A pintura holandesa do século XVII concentra em si um enigma que nos chama, como um cenário, uma luz que se suspende num instante. É uma pintura que nos apela, que nos interpela para observar um momento, mas também para deixar nela o nosso próprio olhar. É uma pintura como uma revelação, onde entramos como estrangeiros e onde ficamos a admirar segredos quotidianos. Segredos de uma felicidade, enredos que suspeitamos nascer de uma representação que tenta combinar atmosferas de intimidade.

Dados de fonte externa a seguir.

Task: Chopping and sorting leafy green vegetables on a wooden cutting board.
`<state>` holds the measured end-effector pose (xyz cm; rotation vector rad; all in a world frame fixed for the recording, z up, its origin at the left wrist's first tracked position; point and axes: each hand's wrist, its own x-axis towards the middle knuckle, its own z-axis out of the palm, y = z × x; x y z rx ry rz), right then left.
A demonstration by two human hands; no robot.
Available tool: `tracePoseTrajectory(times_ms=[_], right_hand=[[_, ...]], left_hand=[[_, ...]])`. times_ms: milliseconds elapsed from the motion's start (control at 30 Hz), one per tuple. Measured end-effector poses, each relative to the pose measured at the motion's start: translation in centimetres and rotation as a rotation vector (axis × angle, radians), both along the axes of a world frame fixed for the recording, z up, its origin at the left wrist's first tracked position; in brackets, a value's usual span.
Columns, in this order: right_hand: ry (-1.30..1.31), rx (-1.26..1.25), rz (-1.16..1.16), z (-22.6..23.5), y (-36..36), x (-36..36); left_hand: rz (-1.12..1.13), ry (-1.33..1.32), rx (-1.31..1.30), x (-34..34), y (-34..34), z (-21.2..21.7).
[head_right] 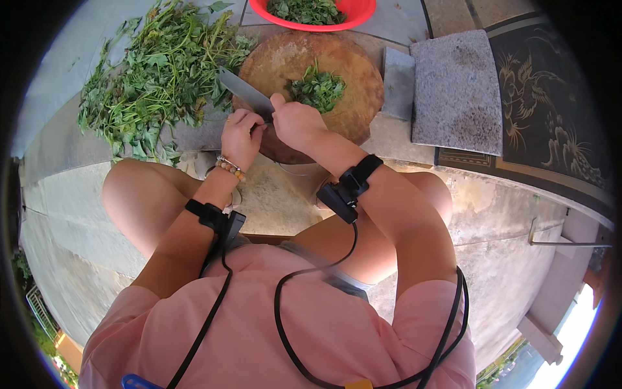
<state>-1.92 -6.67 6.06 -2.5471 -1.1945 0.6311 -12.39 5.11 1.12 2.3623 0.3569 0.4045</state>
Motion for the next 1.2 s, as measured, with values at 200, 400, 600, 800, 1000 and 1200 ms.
tracePoseTrajectory(times_ms=[200,400,600,800,1000,1200], right_hand=[[-0.175,0.149,-0.208,3.5,-3.8,3.5],[-0.389,-0.034,-0.393,2.4,-8.5,7.1],[-0.381,-0.214,-0.415,0.4,-10.3,7.0],[-0.427,-0.147,-0.302,-1.4,-9.5,5.2],[0.187,0.198,-0.583,-1.0,-7.9,5.5],[0.723,0.651,-0.775,-2.1,-7.2,5.4]], left_hand=[[0.056,0.034,0.28,0.6,-1.2,-0.8],[-0.049,0.272,0.4,2.4,-5.3,0.1],[-0.033,0.115,0.386,8.4,-5.8,-1.5],[-0.004,0.001,0.183,14.4,-6.7,-1.8],[0.06,-0.019,-0.108,17.3,-8.5,-1.9],[-0.022,-0.197,-0.338,18.3,-8.1,-1.1]])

Nem sempre olhámos para esta arte do instante com a devida importância, na proporção que ela merece. Vimos durante muito tempo o domínio de uma arte pela consistência técnica, pois o objeto da representação parecia banal, ou pouco interessante. Afinal eram apenas objetos do quotidiano representados em ambientes caseiros. A vida pode, no entanto, dar-nos, em pequenos instantes, níveis de significação interior muito consideráveis.
As atividades humanas, as suas expressões de vontade, de desejo, de realização das tarefas podem-nos dar evidências de sentido, traços de psicologia de uma sociedade. Essa representação da vida humana numa cena pode constituir uma identificação, a definição de uma identidade, nessa surpresa de instantes. Os valores iconográficos do calvinismo retiraram muitas das imagens tradicionais da mitologia e isso faz-nos compreender como a luz suspensa, aqui é uma iluminação a um foco mais particular, mais íntimo com a individualidade humana de uma época.

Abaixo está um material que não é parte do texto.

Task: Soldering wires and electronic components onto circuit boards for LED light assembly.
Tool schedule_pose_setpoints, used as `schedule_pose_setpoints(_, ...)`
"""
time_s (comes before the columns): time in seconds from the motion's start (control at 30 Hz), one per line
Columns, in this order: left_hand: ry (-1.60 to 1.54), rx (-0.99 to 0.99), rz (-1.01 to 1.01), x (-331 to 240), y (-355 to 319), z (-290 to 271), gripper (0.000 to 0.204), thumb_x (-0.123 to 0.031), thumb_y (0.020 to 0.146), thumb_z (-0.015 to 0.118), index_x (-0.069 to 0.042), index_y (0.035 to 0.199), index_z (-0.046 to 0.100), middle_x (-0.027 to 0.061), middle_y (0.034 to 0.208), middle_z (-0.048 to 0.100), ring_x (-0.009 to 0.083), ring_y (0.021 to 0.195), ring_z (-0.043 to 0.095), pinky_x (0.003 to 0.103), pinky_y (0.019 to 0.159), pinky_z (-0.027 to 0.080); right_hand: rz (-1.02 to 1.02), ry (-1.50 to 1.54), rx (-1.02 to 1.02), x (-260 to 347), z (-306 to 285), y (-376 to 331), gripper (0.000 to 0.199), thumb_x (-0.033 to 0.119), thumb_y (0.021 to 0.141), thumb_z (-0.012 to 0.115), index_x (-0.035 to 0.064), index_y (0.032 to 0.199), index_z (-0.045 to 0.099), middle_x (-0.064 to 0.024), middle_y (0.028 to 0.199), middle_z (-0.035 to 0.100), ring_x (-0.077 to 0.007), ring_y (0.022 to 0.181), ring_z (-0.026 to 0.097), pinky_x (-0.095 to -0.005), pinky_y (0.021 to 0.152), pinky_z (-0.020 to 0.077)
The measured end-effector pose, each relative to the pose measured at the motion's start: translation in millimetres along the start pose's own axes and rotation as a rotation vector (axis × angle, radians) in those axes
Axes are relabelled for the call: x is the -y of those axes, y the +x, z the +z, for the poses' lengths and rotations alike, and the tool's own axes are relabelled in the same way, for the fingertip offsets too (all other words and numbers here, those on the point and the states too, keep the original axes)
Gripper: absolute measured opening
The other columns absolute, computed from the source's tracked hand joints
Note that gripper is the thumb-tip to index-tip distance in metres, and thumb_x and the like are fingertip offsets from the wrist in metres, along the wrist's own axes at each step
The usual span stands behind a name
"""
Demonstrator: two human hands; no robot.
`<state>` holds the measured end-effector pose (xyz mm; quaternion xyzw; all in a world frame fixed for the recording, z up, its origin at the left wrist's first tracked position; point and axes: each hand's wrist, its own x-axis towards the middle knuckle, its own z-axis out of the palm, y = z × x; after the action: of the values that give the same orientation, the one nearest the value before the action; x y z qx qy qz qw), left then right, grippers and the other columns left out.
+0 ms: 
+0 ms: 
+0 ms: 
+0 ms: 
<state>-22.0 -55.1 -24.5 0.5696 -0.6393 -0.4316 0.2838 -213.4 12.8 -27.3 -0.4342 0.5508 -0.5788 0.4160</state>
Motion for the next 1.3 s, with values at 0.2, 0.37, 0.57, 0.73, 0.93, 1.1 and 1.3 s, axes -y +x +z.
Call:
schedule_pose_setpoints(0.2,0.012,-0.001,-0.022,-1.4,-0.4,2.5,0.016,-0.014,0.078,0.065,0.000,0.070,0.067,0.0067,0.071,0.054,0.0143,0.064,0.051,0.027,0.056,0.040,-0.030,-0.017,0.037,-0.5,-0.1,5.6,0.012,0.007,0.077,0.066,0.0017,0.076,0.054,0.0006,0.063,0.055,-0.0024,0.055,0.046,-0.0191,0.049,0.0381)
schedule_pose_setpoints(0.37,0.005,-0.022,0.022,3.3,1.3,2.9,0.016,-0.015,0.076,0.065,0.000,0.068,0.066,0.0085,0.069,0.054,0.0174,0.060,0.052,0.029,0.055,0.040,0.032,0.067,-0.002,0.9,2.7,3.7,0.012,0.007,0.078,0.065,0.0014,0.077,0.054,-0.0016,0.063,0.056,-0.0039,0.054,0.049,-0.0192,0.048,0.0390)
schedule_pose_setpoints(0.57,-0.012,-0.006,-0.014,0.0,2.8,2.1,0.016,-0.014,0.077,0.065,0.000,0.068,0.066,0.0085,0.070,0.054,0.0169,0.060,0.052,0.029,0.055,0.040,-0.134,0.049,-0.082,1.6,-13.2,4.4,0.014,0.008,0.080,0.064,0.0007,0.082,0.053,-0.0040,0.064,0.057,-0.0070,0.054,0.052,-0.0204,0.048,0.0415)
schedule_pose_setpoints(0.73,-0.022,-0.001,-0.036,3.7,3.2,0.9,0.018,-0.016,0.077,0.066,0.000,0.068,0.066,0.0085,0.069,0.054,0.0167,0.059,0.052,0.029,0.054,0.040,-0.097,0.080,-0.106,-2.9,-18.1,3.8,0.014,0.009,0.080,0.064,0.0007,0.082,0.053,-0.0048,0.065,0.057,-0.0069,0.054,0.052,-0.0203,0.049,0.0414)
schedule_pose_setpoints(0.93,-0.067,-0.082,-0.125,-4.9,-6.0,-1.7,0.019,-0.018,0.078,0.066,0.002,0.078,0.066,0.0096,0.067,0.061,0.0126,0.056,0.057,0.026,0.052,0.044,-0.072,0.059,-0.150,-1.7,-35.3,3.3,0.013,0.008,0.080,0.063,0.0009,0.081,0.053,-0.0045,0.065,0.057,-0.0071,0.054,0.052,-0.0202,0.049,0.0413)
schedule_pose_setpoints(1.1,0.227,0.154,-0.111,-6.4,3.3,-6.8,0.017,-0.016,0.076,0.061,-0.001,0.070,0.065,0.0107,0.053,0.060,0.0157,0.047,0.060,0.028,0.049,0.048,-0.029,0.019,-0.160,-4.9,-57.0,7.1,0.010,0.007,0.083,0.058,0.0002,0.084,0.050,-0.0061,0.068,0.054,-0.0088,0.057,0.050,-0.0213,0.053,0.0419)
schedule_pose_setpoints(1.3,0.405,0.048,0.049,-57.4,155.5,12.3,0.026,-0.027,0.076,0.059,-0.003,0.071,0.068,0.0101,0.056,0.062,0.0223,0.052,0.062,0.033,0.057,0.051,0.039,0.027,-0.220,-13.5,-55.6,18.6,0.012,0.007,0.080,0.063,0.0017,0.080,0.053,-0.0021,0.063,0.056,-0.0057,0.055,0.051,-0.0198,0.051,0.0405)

A arte, representada na pintura holandesa do século XVII consagrou o instante, como algo que nos escapa, uma paisagem humana efémera e um momento que se assinala. A sua representação incide sobre homens e mulheres em tarefas quotidianas, passageiras, mas ainda assim a fixar um momento de eternidade, captado por uma luz que nos olha.
Este olhar que nos interpela como assistentes de um pequeno tempo dá-nos "uma emoção particular e subtil" (1). A pintura holandesa do século XVII parece querer construir uma imagem que sendo um instante procura algo durável, num mundo que foge todos os dias. Trata-se de uma pintura que nos dá "uma sucessão eterna de acontecimentos isolados" (2), e que compõe uma obra de arte, como um universo que tenta reduzir o tempo a uma dimensão que se fixe em algo permanente.
O instante, como composição de uma intimidade, de uma alegria e também de uma eternidade. O que é extraordinário nesta pintura é essa representação no corpo do silêncio, na funcionalidade dos objetos, na intimidade dos espaços. Uma pintura que não imagina, não recria mitos, ou símbolos institucionais, políticos ou religiosos, mas que contempla. Apenas contempla. Esta arte do instante, do tempo suspenso é uma representação da contemplação.
(1; 2) - Arthur Shopenhauer. (2005). O mundo como vontade e como representação. Lx: Formalpress.
Imagem - Vermeer, Detalhe da carta interrompida, 1665-1667, National Gallery of Art, Washington.